> [Task goal] Set down a word-for-word copy of the data below, limited to the lines from the first through the line with "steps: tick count".

[Data extracted from a collection]
>>>>

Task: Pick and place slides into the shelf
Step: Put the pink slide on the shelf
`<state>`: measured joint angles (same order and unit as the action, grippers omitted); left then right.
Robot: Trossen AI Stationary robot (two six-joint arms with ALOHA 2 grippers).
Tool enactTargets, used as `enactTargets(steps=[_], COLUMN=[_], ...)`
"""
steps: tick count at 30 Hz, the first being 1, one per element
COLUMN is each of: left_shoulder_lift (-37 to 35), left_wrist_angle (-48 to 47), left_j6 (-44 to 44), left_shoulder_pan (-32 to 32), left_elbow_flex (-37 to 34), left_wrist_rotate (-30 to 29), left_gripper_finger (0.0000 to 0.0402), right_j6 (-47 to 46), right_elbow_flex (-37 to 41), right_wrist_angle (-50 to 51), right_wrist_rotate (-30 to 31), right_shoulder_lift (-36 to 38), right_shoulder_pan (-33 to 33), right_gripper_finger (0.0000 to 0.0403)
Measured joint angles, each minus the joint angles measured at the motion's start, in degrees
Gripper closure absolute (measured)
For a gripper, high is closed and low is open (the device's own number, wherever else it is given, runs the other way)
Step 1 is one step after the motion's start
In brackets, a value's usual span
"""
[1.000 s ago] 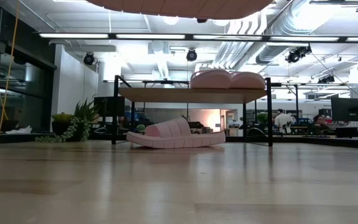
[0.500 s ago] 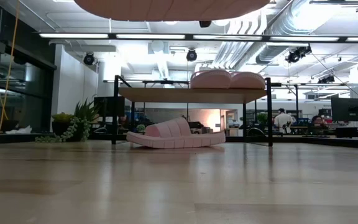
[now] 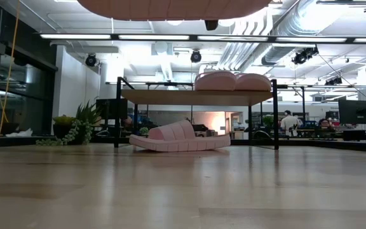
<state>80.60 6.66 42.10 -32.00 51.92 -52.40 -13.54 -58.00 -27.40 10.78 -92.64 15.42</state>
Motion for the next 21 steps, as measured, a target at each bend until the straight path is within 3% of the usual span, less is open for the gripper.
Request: enactTargets(steps=[21], left_shoulder_lift=[0.0], left_wrist_angle=[2.8], left_j6=[-0.36], left_shoulder_pan=[0.1], left_elbow_flex=[-0.02], left_wrist_rotate=[0.24], left_gripper_finger=[0.0244], right_j6=[0.02], right_elbow_flex=[-0.07], right_wrist_angle=[-0.31], right_wrist_rotate=[0.23], right_shoulder_lift=[0.04], right_shoulder_pan=[0.0], right_gripper_finger=[0.0402])
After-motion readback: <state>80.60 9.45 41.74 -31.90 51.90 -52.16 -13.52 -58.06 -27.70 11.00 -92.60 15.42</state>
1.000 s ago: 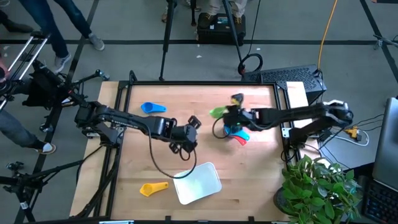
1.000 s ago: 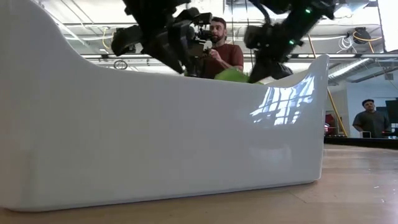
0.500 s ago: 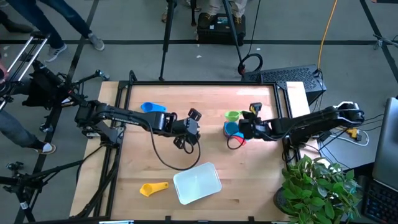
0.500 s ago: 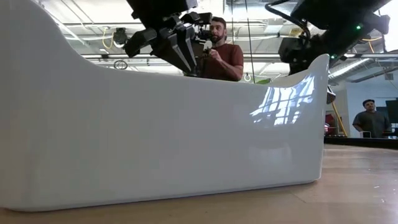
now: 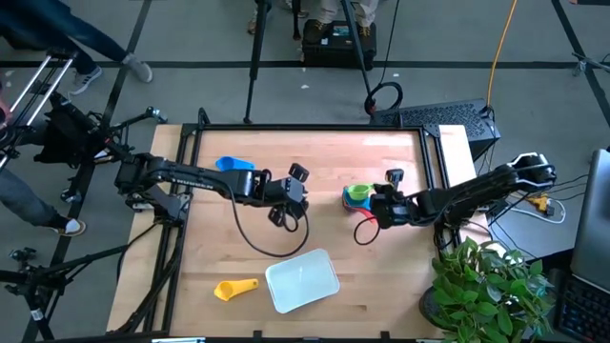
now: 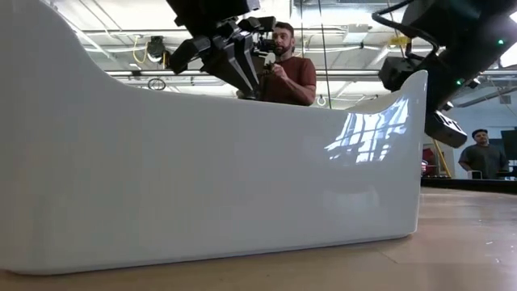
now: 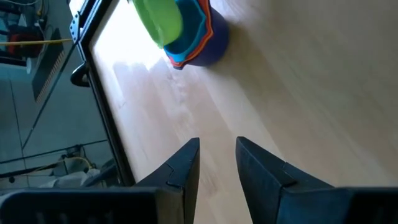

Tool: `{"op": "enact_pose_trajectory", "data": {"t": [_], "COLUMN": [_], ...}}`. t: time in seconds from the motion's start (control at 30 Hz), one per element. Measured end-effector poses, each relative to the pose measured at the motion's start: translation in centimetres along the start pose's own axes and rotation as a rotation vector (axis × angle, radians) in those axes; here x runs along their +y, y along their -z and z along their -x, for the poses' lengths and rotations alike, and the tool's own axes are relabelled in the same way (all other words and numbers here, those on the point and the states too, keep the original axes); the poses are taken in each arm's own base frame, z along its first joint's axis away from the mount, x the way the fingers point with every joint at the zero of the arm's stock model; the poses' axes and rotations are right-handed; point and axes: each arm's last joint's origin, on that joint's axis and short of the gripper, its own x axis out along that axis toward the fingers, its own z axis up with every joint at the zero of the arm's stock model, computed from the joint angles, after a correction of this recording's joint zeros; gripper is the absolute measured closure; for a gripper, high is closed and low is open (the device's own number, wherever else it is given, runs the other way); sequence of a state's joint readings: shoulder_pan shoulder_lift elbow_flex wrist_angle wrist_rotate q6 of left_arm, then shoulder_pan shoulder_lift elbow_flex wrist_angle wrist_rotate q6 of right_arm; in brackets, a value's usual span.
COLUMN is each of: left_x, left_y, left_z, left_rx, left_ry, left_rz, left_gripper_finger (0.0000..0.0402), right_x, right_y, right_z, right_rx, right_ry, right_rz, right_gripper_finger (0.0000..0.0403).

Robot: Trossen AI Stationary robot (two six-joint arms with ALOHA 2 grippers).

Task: Nest measuring cups in basket
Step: Stack the green measuring cup on the light blue measuring cup, then stack the blue measuring cup on the green measuring cup

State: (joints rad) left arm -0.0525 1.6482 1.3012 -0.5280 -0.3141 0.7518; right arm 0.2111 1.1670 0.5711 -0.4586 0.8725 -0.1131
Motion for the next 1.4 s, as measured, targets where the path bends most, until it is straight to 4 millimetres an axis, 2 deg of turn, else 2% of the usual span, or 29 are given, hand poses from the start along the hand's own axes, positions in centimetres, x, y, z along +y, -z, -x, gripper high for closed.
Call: {"op": "enact_pose_trajectory", "data": {"t": [0.3, 0.43, 0.6, 0.93, 1.07, 1.23, 1.3, 1.4], "left_x": [0.1, 0.1, 0.1, 0.1, 0.1, 0.3, 0.7, 2.1], "left_y": [0.0, 0.0, 0.0, 0.0, 0.0, 0.3, 1.3, 4.2], "left_z": [0.0, 0.0, 0.0, 0.0, 0.0, -0.2, -0.1, 0.6], "left_rx": [-0.006, -0.006, -0.006, -0.006, -0.006, -0.009, 0.011, 0.105], "left_ry": [-0.006, -0.006, -0.006, -0.005, -0.002, 0.017, 0.071, 0.119], "left_rz": [0.002, 0.002, 0.003, 0.008, 0.043, 0.130, 0.190, 0.322], "left_gripper_finger": [0.0293, 0.0293, 0.0293, 0.0293, 0.0293, 0.0293, 0.0293, 0.0293], "right_x": [0.5, 0.7, 0.9, 0.6, -0.9, -4.7, -5.9, -6.9], "right_y": [0.4, 0.3, 0.3, 0.4, -0.1, -0.5, -0.2, 0.2], "right_z": [-0.4, -0.4, -0.4, -0.2, 0.9, 2.3, 2.7, 3.1], "right_rx": [0.000, -0.012, -0.022, -0.028, -0.066, -0.181, -0.222, -0.266], "right_ry": [-0.019, -0.121, -0.167, -0.167, -0.259, -0.411, -0.426, -0.446], "right_rz": [0.012, 0.035, 0.047, 0.036, -0.097, -0.342, -0.401, -0.458], "right_gripper_finger": [0.0402, 0.0390, 0.0357, 0.0263, 0.0244, 0.0236, 0.0236, 0.0238]}}
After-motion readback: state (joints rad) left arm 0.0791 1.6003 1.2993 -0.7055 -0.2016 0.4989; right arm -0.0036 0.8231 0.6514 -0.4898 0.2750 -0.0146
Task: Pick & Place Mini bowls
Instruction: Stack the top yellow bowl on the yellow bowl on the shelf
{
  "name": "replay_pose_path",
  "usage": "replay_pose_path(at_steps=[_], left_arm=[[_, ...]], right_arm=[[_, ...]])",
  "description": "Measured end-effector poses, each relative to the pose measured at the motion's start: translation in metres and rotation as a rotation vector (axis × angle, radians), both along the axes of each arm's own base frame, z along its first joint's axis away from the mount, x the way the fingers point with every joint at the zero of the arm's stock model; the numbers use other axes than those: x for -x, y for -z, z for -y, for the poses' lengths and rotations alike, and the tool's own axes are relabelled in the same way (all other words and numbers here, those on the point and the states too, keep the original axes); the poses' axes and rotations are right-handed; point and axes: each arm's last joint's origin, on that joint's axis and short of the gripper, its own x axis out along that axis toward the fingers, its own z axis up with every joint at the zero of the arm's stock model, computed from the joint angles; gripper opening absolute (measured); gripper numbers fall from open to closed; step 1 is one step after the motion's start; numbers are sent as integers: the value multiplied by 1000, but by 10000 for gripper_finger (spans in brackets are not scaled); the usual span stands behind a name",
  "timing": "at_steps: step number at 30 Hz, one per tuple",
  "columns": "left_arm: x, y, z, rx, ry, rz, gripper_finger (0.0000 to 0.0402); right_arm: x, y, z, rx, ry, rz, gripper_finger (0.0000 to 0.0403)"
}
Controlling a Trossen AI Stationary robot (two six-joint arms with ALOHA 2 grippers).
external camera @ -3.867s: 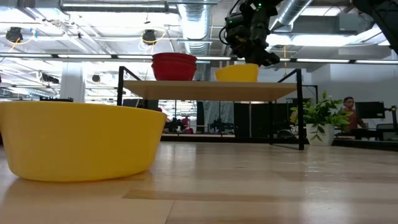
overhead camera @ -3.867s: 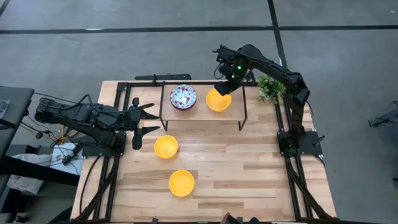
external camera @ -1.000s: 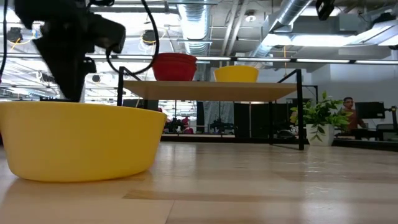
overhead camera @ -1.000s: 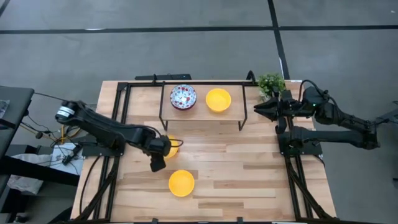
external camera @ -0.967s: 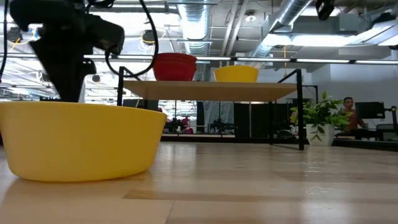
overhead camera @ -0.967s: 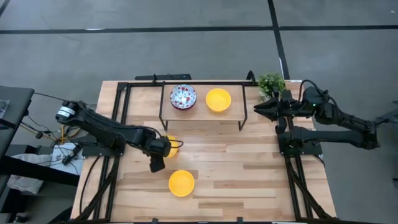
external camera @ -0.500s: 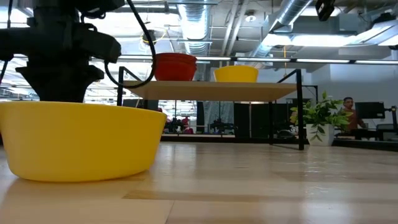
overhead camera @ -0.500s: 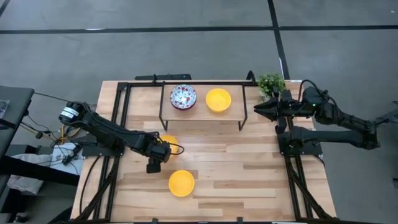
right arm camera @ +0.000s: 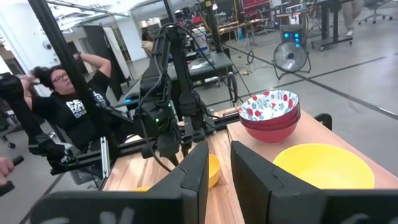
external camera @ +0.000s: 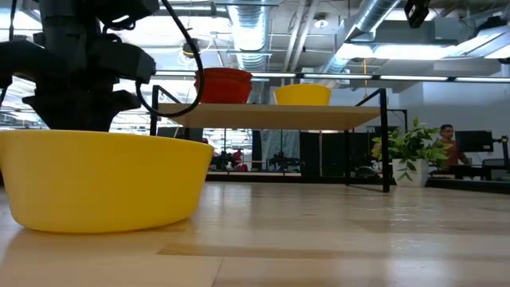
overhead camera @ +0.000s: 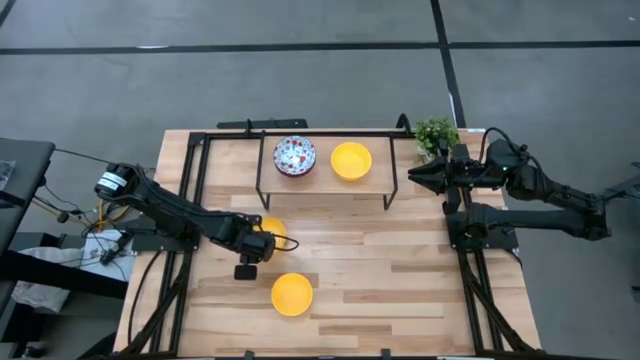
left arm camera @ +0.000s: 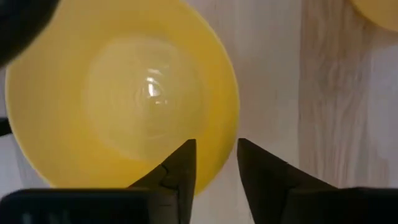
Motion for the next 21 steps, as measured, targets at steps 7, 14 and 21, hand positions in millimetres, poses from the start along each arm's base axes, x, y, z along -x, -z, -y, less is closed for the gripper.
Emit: replay_pose_path(at_steps=[7,14,21], left_arm=[[2,15,0,54,30,44,67],[9,25,-2,55,29,15,40],[3,15,1,90,17,28,7]], right_arm=[[0,0,1,-8,22,0,58],[0,0,1,-24,25,1,58],[0,0,1,-62,27,3,58]])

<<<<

> [Response below]
Task: Pick and place slides into the shelf
Step: Put the pink slide on the shelf
`<state>`: measured joint angles (same order and unit as the action, grippers omitted); left then right.
Robot: Trossen AI Stationary robot (two six-joint arms with ALOHA 2 grippers).
Tool enactTargets, used as `enactTargets(steps=[_], COLUMN=[_], ...)`
"""
steps: tick count at 30 Hz, the first being 1, one per element

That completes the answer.